Foi publicada hoje a Solução de Consulta COSIT nº 75/2023, na qual a Receita Federal do Brasil consignou, de maneira vinculante, seu entendimento de que o pagamento, pelo usuário final, para aquisição de softwares padronizados, independentemente do meio de entrega (físico ou digital), caracteriza royalty e está sujeito à incidência de IRRF sob a alíquota de 15%. Indiretamente, em função do enquadramento adotado, as remessas também serão tributadas pela CIDE-Remessas, à alíquota de 10%, prevista na Lei nº 10.168/2000, alcançando uma tributação global de 25%.
O posicionamento da Receita Federal do Brasil é um reflexo da ADI nº 5.659/MG, julgada em 2021, na qual restou definido que os softwares devem ser tributados exclusivamente pelo ISS mesmo na hipótese de serem padronizados, pela prevalência da Lei Complementar nº 116/03 e sua previsão no subitem 1.05 da caracterização como serviço o “licenciamento ou a cessão de direito de uso de programas de computador”. O enquadramento do pagamento como uma contraprestação por um serviço estrangeiro está alinhada com a atual jurisprudência do STF.
A grande questão é o passo adicional que foi dado pela Receita Federal, que não tratou o pagamento como a contraprestação por um serviço de licenciamento de software estrangeiro, situação em que (a) não haveria qualquer margem para incidência da CIDE-Remessas, diante da previsão do art. 2º, §1º-A da Lei nº 10.168/2000; e (b) embora em teoria fosse aplicável o IRRF à alíquota de 25% a teor do art. 746 do RIR/2018, essa tributação seria afastada caso a aquisição ocorresse de qualquer país com o qual o Brasil possui tratado para Evitar a Dupla Tributação ou outro tipo de acordo.
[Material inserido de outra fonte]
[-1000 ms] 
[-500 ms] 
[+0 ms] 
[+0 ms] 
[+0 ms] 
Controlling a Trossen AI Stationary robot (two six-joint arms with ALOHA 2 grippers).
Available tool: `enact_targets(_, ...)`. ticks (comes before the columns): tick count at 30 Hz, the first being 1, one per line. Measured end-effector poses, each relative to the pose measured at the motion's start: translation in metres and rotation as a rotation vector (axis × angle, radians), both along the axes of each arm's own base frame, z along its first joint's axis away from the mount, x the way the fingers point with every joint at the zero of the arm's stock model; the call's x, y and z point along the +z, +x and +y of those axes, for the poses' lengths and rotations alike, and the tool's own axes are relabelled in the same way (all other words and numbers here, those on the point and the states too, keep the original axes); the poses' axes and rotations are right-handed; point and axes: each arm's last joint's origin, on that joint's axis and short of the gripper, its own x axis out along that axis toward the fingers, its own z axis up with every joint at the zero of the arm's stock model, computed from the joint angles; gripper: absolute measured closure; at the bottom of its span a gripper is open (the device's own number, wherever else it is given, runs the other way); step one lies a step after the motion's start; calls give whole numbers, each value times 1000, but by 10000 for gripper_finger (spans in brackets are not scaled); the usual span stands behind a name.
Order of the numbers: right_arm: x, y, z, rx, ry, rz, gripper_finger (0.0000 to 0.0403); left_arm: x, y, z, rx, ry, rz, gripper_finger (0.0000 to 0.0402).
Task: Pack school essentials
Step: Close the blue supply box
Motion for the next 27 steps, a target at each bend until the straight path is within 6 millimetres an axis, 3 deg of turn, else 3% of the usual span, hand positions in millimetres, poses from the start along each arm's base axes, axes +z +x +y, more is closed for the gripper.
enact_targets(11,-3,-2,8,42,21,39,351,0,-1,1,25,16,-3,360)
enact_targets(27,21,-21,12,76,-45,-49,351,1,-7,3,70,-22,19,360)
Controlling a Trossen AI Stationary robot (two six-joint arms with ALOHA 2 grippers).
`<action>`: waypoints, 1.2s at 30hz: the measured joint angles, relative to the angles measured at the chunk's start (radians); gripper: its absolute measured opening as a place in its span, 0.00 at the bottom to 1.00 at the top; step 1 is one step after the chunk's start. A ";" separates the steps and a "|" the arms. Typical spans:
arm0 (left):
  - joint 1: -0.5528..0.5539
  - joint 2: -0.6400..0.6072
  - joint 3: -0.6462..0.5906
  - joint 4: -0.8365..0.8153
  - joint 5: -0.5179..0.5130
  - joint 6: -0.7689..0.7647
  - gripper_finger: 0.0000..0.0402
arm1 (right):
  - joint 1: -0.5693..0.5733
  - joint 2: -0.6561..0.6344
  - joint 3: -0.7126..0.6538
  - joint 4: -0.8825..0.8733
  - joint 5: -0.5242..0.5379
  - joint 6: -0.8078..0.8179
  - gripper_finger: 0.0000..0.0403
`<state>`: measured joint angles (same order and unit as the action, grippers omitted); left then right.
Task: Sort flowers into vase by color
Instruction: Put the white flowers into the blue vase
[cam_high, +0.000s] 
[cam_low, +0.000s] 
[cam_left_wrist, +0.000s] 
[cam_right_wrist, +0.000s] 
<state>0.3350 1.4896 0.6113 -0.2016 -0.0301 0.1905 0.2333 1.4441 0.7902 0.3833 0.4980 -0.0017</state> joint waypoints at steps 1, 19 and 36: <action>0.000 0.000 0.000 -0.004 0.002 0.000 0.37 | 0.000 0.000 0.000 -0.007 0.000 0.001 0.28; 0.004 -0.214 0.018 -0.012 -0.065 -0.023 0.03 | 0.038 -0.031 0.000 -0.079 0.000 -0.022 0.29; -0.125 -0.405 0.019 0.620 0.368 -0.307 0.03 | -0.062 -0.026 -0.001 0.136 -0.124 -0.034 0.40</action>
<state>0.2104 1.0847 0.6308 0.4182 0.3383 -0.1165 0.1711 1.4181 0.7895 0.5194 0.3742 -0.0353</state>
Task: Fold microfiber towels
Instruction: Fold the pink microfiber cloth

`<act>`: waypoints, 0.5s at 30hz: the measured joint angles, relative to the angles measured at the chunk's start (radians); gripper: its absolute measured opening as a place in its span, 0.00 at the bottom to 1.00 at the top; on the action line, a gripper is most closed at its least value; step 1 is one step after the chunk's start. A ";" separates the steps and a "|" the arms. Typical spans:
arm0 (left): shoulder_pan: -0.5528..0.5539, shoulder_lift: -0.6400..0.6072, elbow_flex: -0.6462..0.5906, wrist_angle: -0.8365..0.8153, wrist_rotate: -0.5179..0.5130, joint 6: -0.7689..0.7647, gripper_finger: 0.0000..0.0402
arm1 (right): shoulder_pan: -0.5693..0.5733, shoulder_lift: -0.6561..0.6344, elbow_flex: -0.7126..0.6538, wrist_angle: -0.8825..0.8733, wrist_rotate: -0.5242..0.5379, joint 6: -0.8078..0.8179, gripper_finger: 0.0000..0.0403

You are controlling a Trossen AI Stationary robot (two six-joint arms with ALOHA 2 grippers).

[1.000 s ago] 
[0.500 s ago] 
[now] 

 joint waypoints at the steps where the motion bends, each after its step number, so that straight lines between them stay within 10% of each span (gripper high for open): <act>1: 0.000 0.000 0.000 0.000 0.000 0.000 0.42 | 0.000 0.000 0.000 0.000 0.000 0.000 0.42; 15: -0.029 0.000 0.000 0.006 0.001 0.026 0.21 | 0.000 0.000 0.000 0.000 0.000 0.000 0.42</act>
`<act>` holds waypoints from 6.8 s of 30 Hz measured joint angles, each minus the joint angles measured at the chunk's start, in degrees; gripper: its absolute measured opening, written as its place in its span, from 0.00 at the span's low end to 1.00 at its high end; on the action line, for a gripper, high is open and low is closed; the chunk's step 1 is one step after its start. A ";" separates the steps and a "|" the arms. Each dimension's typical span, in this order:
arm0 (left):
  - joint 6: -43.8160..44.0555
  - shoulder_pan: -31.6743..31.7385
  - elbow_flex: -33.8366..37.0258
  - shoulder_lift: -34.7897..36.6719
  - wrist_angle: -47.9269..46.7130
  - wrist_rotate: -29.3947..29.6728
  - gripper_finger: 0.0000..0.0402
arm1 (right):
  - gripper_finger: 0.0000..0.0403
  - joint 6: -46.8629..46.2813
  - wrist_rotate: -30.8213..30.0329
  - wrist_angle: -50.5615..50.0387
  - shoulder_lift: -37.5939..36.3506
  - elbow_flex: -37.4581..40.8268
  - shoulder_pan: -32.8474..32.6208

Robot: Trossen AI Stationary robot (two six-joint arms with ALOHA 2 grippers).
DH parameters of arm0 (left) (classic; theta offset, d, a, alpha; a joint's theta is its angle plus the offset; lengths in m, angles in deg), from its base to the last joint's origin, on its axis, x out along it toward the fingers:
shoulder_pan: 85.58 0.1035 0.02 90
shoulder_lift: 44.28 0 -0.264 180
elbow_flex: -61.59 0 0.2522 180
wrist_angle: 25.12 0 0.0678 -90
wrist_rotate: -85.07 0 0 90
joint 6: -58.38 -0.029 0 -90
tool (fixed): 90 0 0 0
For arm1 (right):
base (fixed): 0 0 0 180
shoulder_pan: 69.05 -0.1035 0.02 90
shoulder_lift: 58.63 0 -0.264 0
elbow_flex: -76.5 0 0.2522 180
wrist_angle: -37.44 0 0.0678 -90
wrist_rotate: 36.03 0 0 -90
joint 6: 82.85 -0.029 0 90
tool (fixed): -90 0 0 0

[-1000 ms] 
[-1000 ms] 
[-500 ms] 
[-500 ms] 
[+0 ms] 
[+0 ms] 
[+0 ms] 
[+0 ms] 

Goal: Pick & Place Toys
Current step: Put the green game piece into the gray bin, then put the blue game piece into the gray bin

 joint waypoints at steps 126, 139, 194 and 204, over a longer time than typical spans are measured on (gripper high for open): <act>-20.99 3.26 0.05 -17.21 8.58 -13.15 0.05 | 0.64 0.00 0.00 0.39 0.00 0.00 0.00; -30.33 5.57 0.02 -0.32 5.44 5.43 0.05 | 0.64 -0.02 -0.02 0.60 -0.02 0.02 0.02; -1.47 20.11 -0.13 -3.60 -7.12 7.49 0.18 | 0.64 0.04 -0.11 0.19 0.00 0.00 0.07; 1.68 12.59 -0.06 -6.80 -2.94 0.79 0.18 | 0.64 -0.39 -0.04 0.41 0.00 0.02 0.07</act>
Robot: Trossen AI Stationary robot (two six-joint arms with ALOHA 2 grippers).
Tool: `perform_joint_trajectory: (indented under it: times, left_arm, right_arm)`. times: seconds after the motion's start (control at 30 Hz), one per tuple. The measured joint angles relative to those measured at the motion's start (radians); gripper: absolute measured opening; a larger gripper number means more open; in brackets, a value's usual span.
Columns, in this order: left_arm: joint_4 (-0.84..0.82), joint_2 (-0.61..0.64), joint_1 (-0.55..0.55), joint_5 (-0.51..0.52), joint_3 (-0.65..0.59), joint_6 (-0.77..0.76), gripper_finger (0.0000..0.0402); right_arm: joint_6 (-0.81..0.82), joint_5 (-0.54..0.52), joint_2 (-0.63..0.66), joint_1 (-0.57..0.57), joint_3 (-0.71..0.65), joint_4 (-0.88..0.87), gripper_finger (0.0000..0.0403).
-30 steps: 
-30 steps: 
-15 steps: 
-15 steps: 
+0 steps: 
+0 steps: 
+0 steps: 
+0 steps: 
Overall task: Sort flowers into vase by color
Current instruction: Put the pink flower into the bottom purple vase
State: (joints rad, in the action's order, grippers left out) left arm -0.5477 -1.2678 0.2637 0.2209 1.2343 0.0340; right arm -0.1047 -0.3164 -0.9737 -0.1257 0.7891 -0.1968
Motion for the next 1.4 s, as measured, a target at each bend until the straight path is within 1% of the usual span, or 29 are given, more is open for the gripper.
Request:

Nesse caso, adotando-se o recente entendimento do STF, haveria tributação exclusiva pelo PIS/COFINS-Importação e pelo ISS, afastadas as demais incidências de tributos.
Ao afirmar que o pagamento é um royalty, a RFB atrai não apenas a incidência da CIDE-Remessas, como também o IRRF, diante da aplicação da ressalva à tributação na origem prevista no art. 11 dos Tratados para Evitar a Dupla Tributação do modelo OCDE. Do dia para a noite, uma operação que venha crescendo de maneira relevante diante da difusão das novas tecnológicas e a digitalização da sociedade como um todo e que deveria ser desonerada de tributos, passou a ser alcançada por uma tributação global de 25%, da qual os importadores de softwares estrangeiros sequer podem escapar ou questionar, já que isso vira uma condição ao fechamento do câmbio e à própria remessa ao exterior.
O entendimento da RFB não se sustenta. Na esfera brasileira, a definição de royalty é dada pelo art. 22 da Lei nº 4.506/64 , e nada mais é do que o rendimento de qualquer espécie pago/recebido em razão do uso, fruição, exploração de direitos de terceiros tais como os de (a) colher ou extrair recursos vegetais; (b) pesquisar e extrair recursos minerais; (c) usar ou comercializar invenções, processos e formulas de fabricação e de marcas de indústria e comércio; e (d) exploração de direitos autorais. A aquisição de um software, em linha com a própria definição do STF, representa a tomada de um serviço, cenário que previne o enquadramento nos preceitos acima, ainda que esse serviço tenha relação com uma propriedade intelectual protegida pela legislação brasileira.
Nesse cenário, nos parece recomendável o questionamento judicial do entendimento da Receita Federal do Brasil, com a tentativa de obtenção de medida liminar para evitar a retenção desses tributos, que tornaria diversas operações extremamente onerosas.